The answer must be an exact copy of the lines from the one containing "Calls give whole" through the final line of the material, both included, and nothing else.

The data ▸
────────────────────
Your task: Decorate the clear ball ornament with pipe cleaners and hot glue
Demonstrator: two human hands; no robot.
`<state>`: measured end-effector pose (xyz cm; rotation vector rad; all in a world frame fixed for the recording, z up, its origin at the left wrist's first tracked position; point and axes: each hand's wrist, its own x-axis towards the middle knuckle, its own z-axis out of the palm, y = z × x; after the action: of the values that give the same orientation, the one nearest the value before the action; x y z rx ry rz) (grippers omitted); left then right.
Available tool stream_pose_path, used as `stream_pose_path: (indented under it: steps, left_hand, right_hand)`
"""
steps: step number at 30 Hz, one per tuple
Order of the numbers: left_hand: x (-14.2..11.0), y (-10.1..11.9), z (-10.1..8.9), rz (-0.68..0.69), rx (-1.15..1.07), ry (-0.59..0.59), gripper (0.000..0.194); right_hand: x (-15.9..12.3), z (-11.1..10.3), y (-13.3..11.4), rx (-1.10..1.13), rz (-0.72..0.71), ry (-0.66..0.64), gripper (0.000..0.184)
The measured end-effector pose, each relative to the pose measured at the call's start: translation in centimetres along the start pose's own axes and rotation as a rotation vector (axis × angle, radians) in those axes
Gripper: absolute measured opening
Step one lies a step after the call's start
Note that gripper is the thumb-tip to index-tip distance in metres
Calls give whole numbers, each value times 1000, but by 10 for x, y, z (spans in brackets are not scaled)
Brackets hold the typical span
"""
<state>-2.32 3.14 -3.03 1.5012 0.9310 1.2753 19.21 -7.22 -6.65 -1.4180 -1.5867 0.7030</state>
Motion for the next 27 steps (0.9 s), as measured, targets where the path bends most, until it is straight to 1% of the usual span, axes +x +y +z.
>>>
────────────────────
Finished exercise ▸
Calls give whole numbers, each value times 1000, but by 10 for x, y, z (spans in brackets are not scaled)
Brackets hold the typical span
"""
<state>-2.32 3.14 -3.03 1.5012 0.9310 1.2753 19.21 -7.22 -6.65 -1.4180 -1.5867 0.7030</state>
Motion for the next 27 steps (0.9 s), as measured, targets where the path bends most, until it is straight to 1% of the usual span, axes +x +y +z.
>>>

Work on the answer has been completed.